* [PATCH] Enabling Threaded NAPI by Default
@ 2025-05-27 9:08 Mirco Barone
2025-05-27 12:17 ` Jason A. Donenfeld
0 siblings, 1 reply; 6+ messages in thread
From: Mirco Barone @ 2025-05-27 9:08 UTC (permalink / raw)
To: wireguard
Hi everyone,
While testing WireGuard with a large number of tunnels, we expected throughput to scale linearly with the number of active tunnels. Instead, we observed very poor performance due to a bottleneck caused by multiple NAPI functions stacking on the same CPU core, preventing the system from scaling effectively.

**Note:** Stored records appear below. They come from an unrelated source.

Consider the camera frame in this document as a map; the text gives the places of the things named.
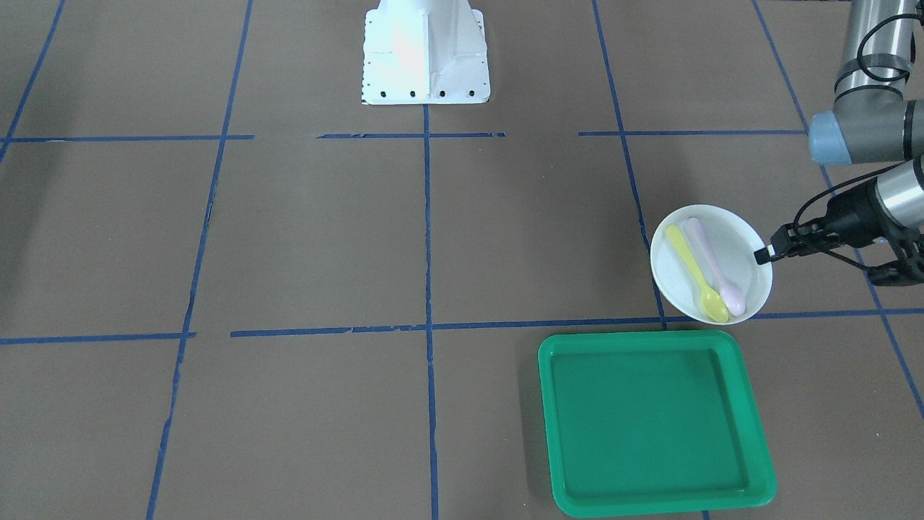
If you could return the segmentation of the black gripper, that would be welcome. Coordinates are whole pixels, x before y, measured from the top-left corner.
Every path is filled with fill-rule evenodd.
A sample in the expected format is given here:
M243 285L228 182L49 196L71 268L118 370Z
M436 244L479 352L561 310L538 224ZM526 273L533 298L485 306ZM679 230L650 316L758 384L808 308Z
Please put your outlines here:
M879 287L906 287L923 282L920 224L901 223L884 206L875 184L861 184L829 199L824 216L800 222L799 218L821 194L805 203L791 224L781 226L769 243L753 253L756 264L783 258L825 254L861 270L869 283ZM884 239L894 260L878 266L854 261L836 249L861 249Z

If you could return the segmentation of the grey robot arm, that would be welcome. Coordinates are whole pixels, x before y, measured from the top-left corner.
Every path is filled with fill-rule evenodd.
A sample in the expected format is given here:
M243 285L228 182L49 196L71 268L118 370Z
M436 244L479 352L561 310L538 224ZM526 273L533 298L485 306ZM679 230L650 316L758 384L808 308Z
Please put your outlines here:
M915 59L920 1L855 1L845 33L832 109L813 116L811 158L818 165L886 163L886 168L825 191L826 212L779 227L756 250L757 264L861 249L885 241L894 260L880 266L852 262L879 287L920 285L922 272L922 102L905 98Z

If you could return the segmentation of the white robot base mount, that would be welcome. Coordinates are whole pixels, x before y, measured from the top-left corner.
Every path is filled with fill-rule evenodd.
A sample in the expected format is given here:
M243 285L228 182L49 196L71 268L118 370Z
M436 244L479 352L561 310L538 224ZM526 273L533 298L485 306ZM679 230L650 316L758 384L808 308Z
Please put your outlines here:
M365 13L364 105L487 103L486 27L468 1L380 1Z

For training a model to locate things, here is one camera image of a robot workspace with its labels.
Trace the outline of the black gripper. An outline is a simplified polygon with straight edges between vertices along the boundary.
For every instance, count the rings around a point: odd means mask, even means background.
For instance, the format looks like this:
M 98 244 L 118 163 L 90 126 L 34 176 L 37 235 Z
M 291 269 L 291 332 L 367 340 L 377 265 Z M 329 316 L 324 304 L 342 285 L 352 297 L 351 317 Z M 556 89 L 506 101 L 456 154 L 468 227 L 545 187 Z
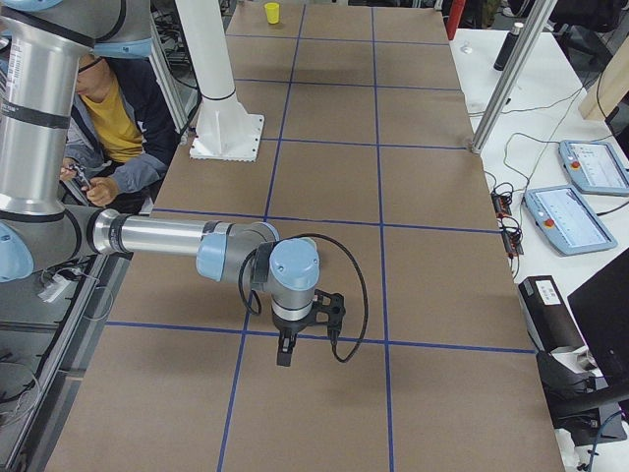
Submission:
M 290 366 L 298 334 L 315 324 L 312 317 L 297 321 L 287 321 L 280 317 L 273 318 L 273 324 L 279 332 L 276 363 L 278 366 Z

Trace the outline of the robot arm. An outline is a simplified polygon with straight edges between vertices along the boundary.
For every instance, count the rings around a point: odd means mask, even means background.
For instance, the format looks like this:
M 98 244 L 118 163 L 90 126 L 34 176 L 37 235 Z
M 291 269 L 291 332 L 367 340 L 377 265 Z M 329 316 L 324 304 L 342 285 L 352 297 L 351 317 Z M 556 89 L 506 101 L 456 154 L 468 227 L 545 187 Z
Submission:
M 12 44 L 1 104 L 1 278 L 11 282 L 80 256 L 151 252 L 191 256 L 200 275 L 249 285 L 271 298 L 277 362 L 314 325 L 319 256 L 306 238 L 281 239 L 266 223 L 168 220 L 57 196 L 80 59 L 151 51 L 145 1 L 5 1 Z

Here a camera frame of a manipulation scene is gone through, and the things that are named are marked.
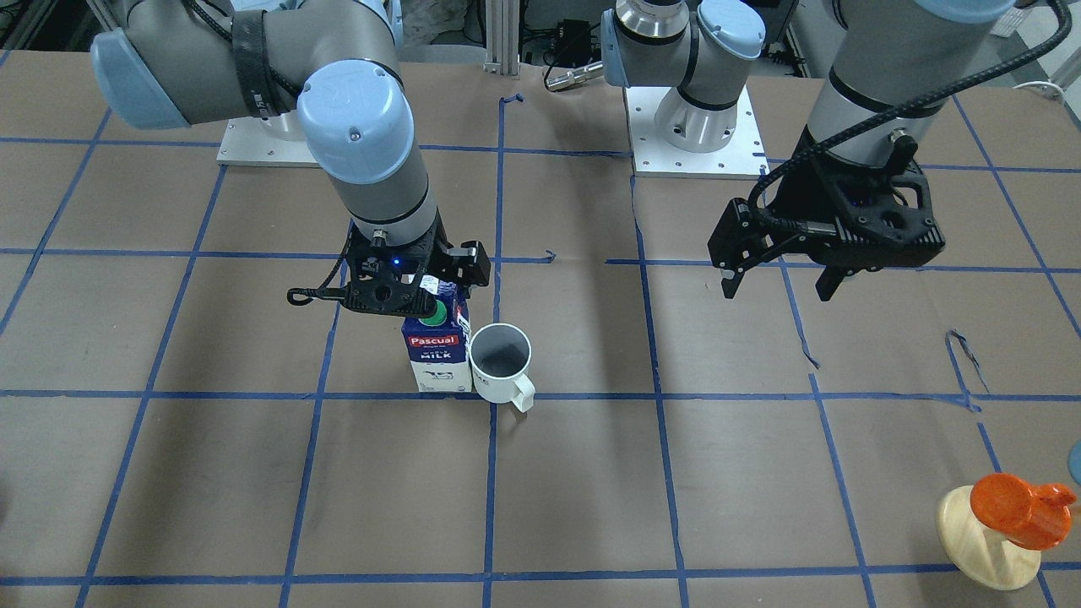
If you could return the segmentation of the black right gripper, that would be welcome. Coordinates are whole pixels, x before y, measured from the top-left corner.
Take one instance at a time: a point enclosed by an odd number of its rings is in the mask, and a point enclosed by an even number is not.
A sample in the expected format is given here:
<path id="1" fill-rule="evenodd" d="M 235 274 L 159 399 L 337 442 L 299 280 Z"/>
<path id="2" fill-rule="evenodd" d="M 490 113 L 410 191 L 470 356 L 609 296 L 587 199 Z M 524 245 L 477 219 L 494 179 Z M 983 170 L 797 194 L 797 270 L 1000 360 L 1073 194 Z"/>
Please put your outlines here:
<path id="1" fill-rule="evenodd" d="M 360 314 L 395 317 L 433 314 L 435 296 L 421 288 L 426 276 L 468 290 L 486 287 L 492 270 L 484 246 L 479 240 L 468 240 L 453 247 L 439 215 L 421 239 L 401 246 L 375 246 L 352 226 L 346 262 L 349 280 L 343 307 Z"/>

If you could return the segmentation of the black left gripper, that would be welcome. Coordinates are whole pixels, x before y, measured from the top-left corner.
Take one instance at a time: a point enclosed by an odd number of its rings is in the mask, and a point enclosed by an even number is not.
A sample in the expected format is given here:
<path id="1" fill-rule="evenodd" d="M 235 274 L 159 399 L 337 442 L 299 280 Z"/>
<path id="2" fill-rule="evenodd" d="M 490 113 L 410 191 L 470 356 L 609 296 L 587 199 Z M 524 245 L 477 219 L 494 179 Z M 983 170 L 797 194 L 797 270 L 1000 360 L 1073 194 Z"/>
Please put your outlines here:
<path id="1" fill-rule="evenodd" d="M 744 272 L 785 253 L 826 266 L 815 282 L 820 301 L 833 299 L 852 269 L 920 267 L 937 257 L 945 237 L 917 150 L 910 135 L 888 136 L 882 168 L 824 151 L 786 172 L 768 203 L 732 199 L 708 239 L 723 296 L 736 296 Z"/>

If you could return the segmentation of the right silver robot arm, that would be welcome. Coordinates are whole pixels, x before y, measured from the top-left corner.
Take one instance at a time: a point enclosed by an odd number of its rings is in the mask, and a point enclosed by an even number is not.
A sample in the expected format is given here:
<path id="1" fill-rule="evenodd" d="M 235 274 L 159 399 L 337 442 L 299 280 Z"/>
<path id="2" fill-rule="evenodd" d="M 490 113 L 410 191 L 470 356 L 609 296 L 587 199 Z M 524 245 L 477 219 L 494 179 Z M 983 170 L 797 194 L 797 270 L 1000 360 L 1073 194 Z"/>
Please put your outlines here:
<path id="1" fill-rule="evenodd" d="M 393 19 L 381 1 L 301 1 L 236 11 L 228 1 L 126 1 L 96 35 L 91 62 L 114 113 L 133 128 L 188 128 L 294 114 L 313 161 L 353 219 L 343 287 L 293 288 L 304 307 L 426 318 L 422 280 L 486 287 L 481 242 L 448 241 L 399 72 Z"/>

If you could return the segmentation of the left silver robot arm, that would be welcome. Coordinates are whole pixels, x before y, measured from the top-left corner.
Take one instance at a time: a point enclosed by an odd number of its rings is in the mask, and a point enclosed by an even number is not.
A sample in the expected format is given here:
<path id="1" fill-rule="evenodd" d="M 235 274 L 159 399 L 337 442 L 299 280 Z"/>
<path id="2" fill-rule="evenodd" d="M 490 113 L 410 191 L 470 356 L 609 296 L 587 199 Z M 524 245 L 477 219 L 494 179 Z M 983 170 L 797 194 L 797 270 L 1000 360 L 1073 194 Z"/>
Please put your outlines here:
<path id="1" fill-rule="evenodd" d="M 734 298 L 752 267 L 787 253 L 823 266 L 816 291 L 846 277 L 920 267 L 945 239 L 915 155 L 948 88 L 1007 1 L 837 1 L 845 38 L 796 143 L 776 168 L 769 204 L 755 195 L 725 207 L 708 254 Z M 600 19 L 611 85 L 671 89 L 660 132 L 695 153 L 734 131 L 735 104 L 765 43 L 762 17 L 740 1 L 618 1 Z M 806 154 L 804 161 L 796 155 Z"/>

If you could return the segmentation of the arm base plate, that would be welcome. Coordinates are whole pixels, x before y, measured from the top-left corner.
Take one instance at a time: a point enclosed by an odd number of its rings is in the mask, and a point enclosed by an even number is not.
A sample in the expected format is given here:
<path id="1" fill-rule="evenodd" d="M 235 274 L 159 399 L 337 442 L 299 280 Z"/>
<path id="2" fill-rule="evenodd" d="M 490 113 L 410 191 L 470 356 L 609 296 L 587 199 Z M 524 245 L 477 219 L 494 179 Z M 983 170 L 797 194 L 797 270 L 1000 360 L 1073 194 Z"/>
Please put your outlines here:
<path id="1" fill-rule="evenodd" d="M 317 168 L 296 111 L 270 119 L 241 117 L 227 121 L 219 154 L 221 166 L 258 168 Z"/>
<path id="2" fill-rule="evenodd" d="M 624 93 L 636 176 L 757 180 L 768 172 L 747 88 L 722 111 L 693 106 L 670 85 Z"/>

More details are provided in this paper on page 3:
https://netdevconf.info/0x18/docs/netdev-0x18-paper23-talk-paper.pdf
Since each peer has its own NAPI struct, the problem can potentially occur when many peers are created on the same machine. The simple solution we found is to enable threaded NAPI, which improves
considerably the throughput in our testing conditions while, at the same time, showing no drawbacks in case of traditional deployment scenarios (i.e., single tunnel). Hence, we feel we could slightly modify the code and move to threaded NAPI as the new default.
Any comment?
The option to revert to NAPI handled by a softirq is still preserved, by simply changing the `/sys/class/net/<iface>/threaded` flag.
-----------------------------------------------------------------------
CHANGES
-----------------------------------------------------------------------
drivers/net/wireguard/device.c | 1 +
1 file changed, 1 insertion(+)
diff --git a/drivers/net/wireguard/device.c b/drivers/net/wireguard/device.c
index 45e9b908dbfb..bb77f54d7526 100644
--- a/drivers/net/wireguard/device.c
+++ b/drivers/net/wireguard/device.c
@@ -363,6 +363,7 @@ static int wg_newlink(struct net *src_net, struct net_device *dev,
ret = wg_ratelimiter_init();
if (ret < 0)
goto err_free_handshake_queue;
+ dev_set_threaded(dev,true);
ret = register_netdevice(dev);
if (ret < 0)
^ permalink raw reply [flat|nested] 6+ messages in thread
* Re: [PATCH] Enabling Threaded NAPI by Default
2025-05-27 9:08 [PATCH] Enabling Threaded NAPI by Default Mirco Barone
@ 2025-05-27 12:17 ` Jason A. Donenfeld
2025-05-28 17:26 ` R: " Mirco Barone
0 siblings, 1 reply; 6+ messages in thread
From: Jason A. Donenfeld @ 2025-05-27 12:17 UTC (permalink / raw)
To: Mirco Barone; +Cc: wireguard
Hi,
Indeed I'm interested in this, but I need this as a proper git
formatted patch with a commit message that has real information:
- What kind of speedups and under which circumstances?
- Are there any known performance regressions? Small packets? Bursty traffic?
- Why is this not enabled by default everywhere and what makes
WireGuard special?
And so forth. All of this should be in a normally written git message,
with the patch sent using `git send-email`.
Thanks,
Jason
^ permalink raw reply [flat|nested] 6+ messages in thread
* R: [PATCH] Enabling Threaded NAPI by Default
2025-05-27 12:17 ` Jason A. Donenfeld
@ 2025-05-28 17:26 ` Mirco Barone
2025-05-28 18:10 ` Jason A. Donenfeld
2025-05-29 10:22 ` Mirco Barone
0 siblings, 2 replies; 6+ messages in thread
From: Mirco Barone @ 2025-05-28 17:26 UTC (permalink / raw)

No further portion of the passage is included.